> Required action:
Copy the data exactly, keeping every line intact.

> Collected data:
+===+
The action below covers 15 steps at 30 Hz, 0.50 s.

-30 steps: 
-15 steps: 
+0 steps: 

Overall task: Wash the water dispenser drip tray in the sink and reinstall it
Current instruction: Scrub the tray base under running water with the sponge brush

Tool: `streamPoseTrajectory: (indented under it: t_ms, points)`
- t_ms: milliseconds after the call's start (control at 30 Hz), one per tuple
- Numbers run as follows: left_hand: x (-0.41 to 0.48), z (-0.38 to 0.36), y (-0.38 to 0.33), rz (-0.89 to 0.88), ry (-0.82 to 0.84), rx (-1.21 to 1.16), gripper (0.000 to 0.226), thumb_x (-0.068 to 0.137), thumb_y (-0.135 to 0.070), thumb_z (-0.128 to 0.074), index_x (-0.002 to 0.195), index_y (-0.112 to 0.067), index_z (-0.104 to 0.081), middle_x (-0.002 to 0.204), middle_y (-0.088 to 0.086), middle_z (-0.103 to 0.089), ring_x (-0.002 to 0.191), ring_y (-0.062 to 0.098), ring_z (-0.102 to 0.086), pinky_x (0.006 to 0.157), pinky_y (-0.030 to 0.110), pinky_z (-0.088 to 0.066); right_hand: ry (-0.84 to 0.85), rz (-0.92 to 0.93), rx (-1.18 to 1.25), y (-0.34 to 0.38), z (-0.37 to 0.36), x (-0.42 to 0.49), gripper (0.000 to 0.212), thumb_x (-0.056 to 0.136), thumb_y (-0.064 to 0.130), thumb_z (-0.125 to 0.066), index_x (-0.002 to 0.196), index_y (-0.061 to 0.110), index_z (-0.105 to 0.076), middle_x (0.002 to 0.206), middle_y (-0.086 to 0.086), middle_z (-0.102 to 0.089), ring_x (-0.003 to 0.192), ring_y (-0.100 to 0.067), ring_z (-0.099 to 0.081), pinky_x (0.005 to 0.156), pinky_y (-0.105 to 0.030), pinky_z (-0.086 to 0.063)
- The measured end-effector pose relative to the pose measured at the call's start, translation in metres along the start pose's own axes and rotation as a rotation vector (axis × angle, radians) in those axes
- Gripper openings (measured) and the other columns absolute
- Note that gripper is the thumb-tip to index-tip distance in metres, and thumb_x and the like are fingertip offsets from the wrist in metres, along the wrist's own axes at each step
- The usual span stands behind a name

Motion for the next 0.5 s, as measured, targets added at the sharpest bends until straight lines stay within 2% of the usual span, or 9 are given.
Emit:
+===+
> Written response:
The action below covers 15 steps at 30 Hz, 0.50 s.

-30 steps: 
-15 steps: 
+0 steps: 

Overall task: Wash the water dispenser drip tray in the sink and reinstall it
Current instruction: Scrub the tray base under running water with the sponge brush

Tool: `streamPoseTrajectory: (indented under it: t_ms, points)`
- t_ms: milliseconds after the call's start (control at 30 Hz), one per tuple
- Numbers run as follows: left_hand: x (-0.41 to 0.48), z (-0.38 to 0.36), y (-0.38 to 0.33), rz (-0.89 to 0.88), ry (-0.82 to 0.84), rx (-1.21 to 1.16), gripper (0.000 to 0.226), thumb_x (-0.068 to 0.137), thumb_y (-0.135 to 0.070), thumb_z (-0.128 to 0.074), index_x (-0.002 to 0.195), index_y (-0.112 to 0.067), index_z (-0.104 to 0.081), middle_x (-0.002 to 0.204), middle_y (-0.088 to 0.086), middle_z (-0.103 to 0.089), ring_x (-0.002 to 0.191), ring_y (-0.062 to 0.098), ring_z (-0.102 to 0.086), pinky_x (0.006 to 0.157), pinky_y (-0.030 to 0.110), pinky_z (-0.088 to 0.066); right_hand: ry (-0.84 to 0.85), rz (-0.92 to 0.93), rx (-1.18 to 1.25), y (-0.34 to 0.38), z (-0.37 to 0.36), x (-0.42 to 0.49), gripper (0.000 to 0.212), thumb_x (-0.056 to 0.136), thumb_y (-0.064 to 0.130), thumb_z (-0.125 to 0.066), index_x (-0.002 to 0.196), index_y (-0.061 to 0.110), index_z (-0.105 to 0.076), middle_x (0.002 to 0.206), middle_y (-0.086 to 0.086), middle_z (-0.102 to 0.089), ring_x (-0.003 to 0.192), ring_y (-0.100 to 0.067), ring_z (-0.099 to 0.081), pinky_x (0.005 to 0.156), pinky_y (-0.105 to 0.030), pinky_z (-0.086 to 0.063)
- The measured end-effector pose relative to the pose measured at the call's start, translation in metres along the start pose's own axes and rotation as a rotation vector (axis × angle, radians) in those axes
- Gripper openings (measured) and the other columns absolute
- Note that gripper is the thumb-tip to index-tip distance in metres, and thumb_x and the like are fingertip offsets from the wrist in metres, along the wrist's own axes at each step
- The usual span stands behind a name

Motion for the next 0.5 s, as measured, targets added at the sharpest bends until straight lines stay within 2% of the usual span, or 9 are given.
Emit:

The work on this exercise is now complete.